As well as being a key member of the Lionesses team that captured the hearts of the nation, White also claimed the Bronze Boot for her six-goal haul at the World Cup, playing a big part in her inclusion in this year's Goal 50, which, for the first time ever, was equally divided between men and women.
It's further evidence of how much the women's game has grown since White made her senior debut at 16 years old, in 2005.
Indeed, the forward has gone from a part-timer to a professional, and is now lining out for a Manchester City side blessed with some of the most impressive facilities in the world.
There were other offers on the table after she had decided to leave Birmingham City in the summer, but White never had any doubt about where she was going after speaking to Nick Cushing.
“He pretty much sold the dream to me,” the attacker says of the City manager. “They were the whole package.
“Obviously, I know quite a few players as well, but I think for me, it was about developing as a player, striving for trophies, to win things.
"But it was also the culture, the environment, and being surrounded by incredibly talented players at the same time.
“There were a lot of things that came into why I wanted to come here and obviously it’s a big move as well for my family.
“It was quite a lot to think about, but I think it was an easy decision at the same time.
“I was really pleased to have that all done before the World Cup and I hope it shows at the World Cup that I felt really relaxed.”
It certainly did. White’s exploits in France made her the all-time top scorer for England’s Lionesses at the tournament, while she also totted up the best return of any English player at a single international competition.
With so many goals scored, it’s no surprise she finds it tough to pick a favourite – “I like them all!” – with the former Arsenal forward written into history for not only her performances and goals, but the impact the team had at home too.
“I’m really proud obviously of what we achieved, how the country grasped a hold of the team and really got swept up by the wave and supported us,” she says.
“A phenomenal amount of people watched [the semi-final against the USA]. It was crazy how much media coverage [we had]; it was on the back of papers, everything.
“That was really amazing and that’s something we can be really proud of. We’ve kind of put women’s football in the spotlight and people seem to be really enjoying it and are really excited about it.”
White herself had felt those emotions before. She has always been a fan - growing up, she was World Cup crazy.
"We’re a big, football-mad family,” she enthuses.
“I had pretty much most England shirts and my dad would take me and my brother to the pub to watch games.
“The atmosphere was always incredible, we used to have a lot of friends who would go, too – my dad’s friends and their children.
“It used to be amazing. It was on the big screen and it used to be really fun to go and watch.”
While she fondly remembers Michael Owen’s goal against Argentina at the 1998 World Cup in France – “He was so good, wasn’t he?” – she says her abiding memories of the tournament go beyond individual moments of excellence.

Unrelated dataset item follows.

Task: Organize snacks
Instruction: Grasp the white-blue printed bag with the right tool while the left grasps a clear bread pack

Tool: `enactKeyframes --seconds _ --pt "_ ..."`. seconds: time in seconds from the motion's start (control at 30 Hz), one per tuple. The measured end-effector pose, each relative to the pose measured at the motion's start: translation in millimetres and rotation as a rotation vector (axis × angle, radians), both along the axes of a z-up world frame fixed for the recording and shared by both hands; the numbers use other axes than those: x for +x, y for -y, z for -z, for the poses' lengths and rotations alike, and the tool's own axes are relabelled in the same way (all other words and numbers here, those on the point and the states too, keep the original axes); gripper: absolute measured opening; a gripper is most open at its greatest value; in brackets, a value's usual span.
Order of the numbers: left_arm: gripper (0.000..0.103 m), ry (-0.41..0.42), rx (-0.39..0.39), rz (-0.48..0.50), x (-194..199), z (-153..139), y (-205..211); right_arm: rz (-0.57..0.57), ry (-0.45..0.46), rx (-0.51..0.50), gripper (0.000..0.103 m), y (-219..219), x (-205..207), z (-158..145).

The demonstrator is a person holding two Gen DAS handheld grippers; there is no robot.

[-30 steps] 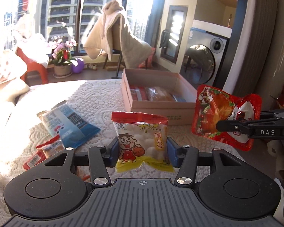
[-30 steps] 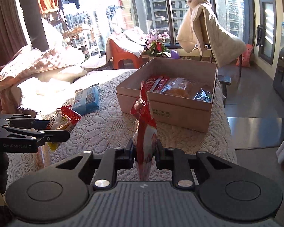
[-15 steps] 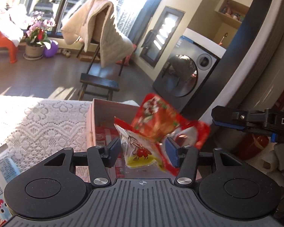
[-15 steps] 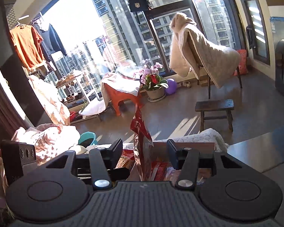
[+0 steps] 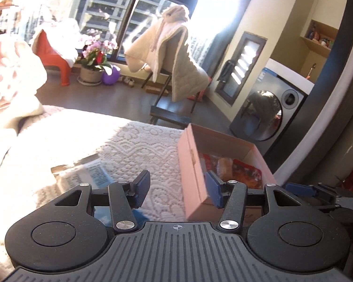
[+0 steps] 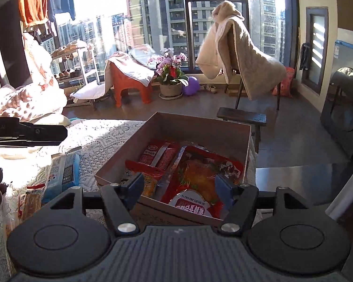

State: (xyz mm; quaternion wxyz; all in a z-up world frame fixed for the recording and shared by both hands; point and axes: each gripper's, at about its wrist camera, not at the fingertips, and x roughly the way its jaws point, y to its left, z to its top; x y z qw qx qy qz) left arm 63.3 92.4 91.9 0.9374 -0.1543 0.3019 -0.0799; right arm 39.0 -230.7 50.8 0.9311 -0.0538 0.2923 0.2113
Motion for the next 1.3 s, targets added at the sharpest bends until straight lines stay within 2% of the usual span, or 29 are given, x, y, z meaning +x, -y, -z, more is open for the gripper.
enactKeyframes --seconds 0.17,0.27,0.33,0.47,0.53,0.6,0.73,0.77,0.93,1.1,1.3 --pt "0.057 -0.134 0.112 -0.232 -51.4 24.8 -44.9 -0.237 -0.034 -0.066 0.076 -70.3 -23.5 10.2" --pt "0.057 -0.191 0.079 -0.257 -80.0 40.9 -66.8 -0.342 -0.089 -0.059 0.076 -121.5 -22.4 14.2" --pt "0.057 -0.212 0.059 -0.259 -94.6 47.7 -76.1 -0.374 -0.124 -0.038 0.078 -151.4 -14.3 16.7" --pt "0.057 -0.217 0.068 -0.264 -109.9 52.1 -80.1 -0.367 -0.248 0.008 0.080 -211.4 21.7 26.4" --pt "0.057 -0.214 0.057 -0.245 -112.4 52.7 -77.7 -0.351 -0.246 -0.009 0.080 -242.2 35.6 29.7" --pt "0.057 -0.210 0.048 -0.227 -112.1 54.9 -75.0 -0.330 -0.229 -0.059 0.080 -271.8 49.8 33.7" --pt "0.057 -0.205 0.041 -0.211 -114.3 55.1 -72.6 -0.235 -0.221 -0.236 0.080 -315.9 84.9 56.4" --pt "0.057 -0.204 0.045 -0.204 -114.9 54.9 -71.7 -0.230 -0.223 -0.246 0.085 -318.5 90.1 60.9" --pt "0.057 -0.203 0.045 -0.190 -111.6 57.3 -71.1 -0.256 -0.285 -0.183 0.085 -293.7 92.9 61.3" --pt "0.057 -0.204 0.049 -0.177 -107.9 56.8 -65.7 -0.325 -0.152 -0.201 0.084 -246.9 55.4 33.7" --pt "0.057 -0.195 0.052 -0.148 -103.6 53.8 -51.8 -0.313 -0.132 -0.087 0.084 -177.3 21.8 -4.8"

“To be honest, it's not necessarily what happens on the pitch, but the atmosphere watching, the anticipation of a goal coming or wanting the team to do so well,” she explains.

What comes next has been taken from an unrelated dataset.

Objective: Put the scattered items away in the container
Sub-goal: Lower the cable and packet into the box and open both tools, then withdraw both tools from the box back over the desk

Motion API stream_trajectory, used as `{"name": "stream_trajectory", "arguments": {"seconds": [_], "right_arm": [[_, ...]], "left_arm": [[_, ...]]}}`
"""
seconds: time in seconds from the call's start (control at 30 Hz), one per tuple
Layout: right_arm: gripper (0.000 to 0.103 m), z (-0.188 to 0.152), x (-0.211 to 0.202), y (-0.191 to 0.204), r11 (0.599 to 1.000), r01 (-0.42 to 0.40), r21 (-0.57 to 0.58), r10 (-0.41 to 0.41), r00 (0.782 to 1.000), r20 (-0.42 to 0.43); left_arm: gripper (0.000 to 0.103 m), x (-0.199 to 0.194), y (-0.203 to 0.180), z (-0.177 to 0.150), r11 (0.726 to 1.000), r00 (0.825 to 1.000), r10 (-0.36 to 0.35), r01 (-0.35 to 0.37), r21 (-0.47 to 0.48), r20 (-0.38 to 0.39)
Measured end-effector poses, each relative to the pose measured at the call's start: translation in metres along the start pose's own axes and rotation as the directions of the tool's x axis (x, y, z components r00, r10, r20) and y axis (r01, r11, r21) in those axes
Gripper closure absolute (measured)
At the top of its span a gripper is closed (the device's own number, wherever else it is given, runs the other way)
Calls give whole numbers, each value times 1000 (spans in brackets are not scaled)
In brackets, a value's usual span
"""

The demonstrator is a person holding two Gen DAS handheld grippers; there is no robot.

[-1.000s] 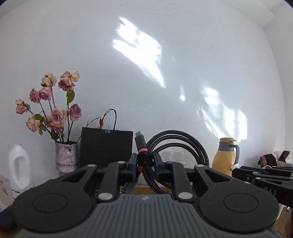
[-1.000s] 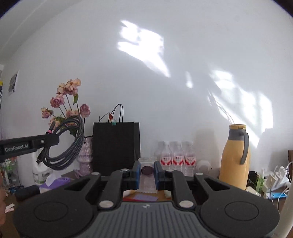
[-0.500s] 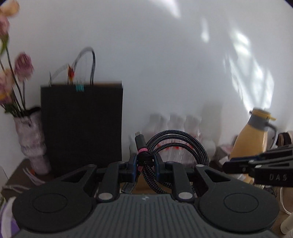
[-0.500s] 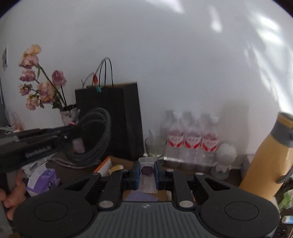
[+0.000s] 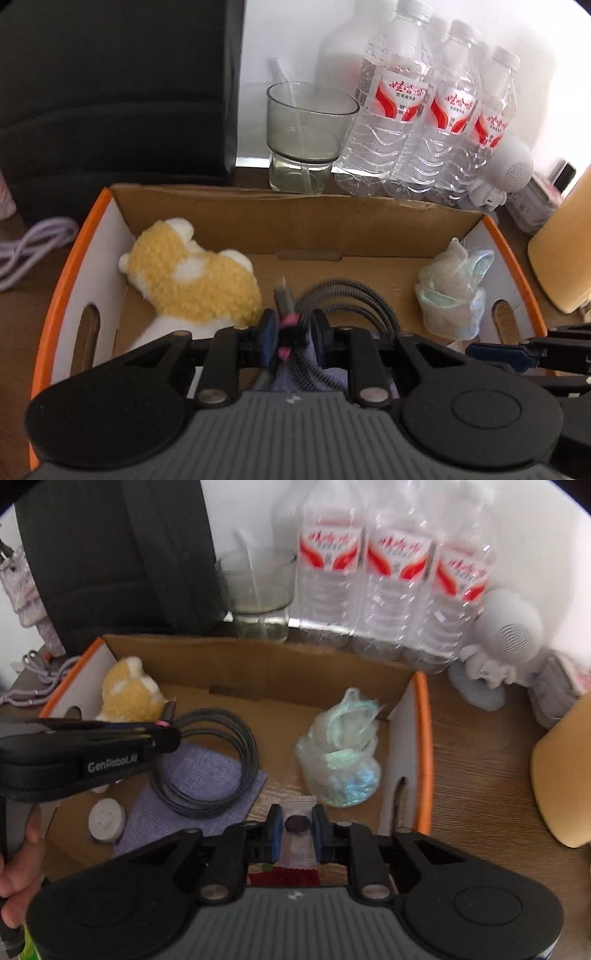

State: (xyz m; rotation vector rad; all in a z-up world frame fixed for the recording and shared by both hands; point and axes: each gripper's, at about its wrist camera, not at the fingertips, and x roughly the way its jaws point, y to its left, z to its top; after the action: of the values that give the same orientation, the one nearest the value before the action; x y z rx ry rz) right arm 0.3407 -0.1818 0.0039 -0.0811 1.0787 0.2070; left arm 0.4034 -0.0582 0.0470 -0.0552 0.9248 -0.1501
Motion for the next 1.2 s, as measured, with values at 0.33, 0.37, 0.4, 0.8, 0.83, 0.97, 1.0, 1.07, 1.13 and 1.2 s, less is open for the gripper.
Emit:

“Just having flags everywhere around the country, I think that’s more what I remember, how captivated the country got at the same time.
“[For the 2002 World Cup], I was in secondary school and because it was in Japan, there was the time difference, so we used to get up really early and the school would open in the sports hall and put the matches on a big projector.
“I think we got to have bacon sandwiches after the game. There used to be loads of us that used to go – I have real vivid memories of watching the tournament.”
Her memories about the Women’s World Cup are much different, though, as she didn't experience quite the same level of engagement on a national level.
“I watched a lot of the 2007 Women’s World Cup and I really enjoyed watching that one and I felt really invested because you want England to do well,” she recalls.
“I think that was the one where it was a little bit more on TV as well. But that’s the one that I can really remember. It’s a shame really that it wasn’t more publicised.”
That is changing now, of course. With back-to-back World Cup semi-finals, and the semi-finals of the Euros reached in between, the fanbase for England’s Lionesses is growing at some pace.
But, while White reflects positively on that, she can’t help but feel like the team could have done more after reaching the last four yet again this summer.
“I feel disappointed,” she explains. “We had so much genuine belief that we would win the World Cup.
“It was horrendous. You can probably see by my interview that I did at the end of the game where I was just blubbering, it meant everything to us to go all the way."
The striker looked to have brought England level when they trailed 2-1 to the United States in an epic semi-final, only for VAR to rule it out for the slightest of offsides.
“That’s elite sport," she sighs. "That’s what essentially takes you from second to first. It’s just those minimal tiny percentages and we just couldn’t quite get it on the day.
“I said to mum and dad, 'You should have given me a five and a half-size shoe! It would’ve been a goal!”
A seventh goal of the tournament, a potential Golden Boot-clinching goal, wasn’t to be, and her 'glasses' celebration – which was inspired by Cologne striker Modeste – was stopped in its tracks.
But, with White back to full fitness now, and already off the mark for Man City with just three appearances on the board, we’re sure to see it again plenty of times this season.
“He’s messaged me on Instagram and on Twitter and stuff like that," she says of Modeste.
“I think he’s alright with me taking his celebration - he’s got the rights to it, I think!”
However, as far as most football fans in England are concerned, White has made it her own.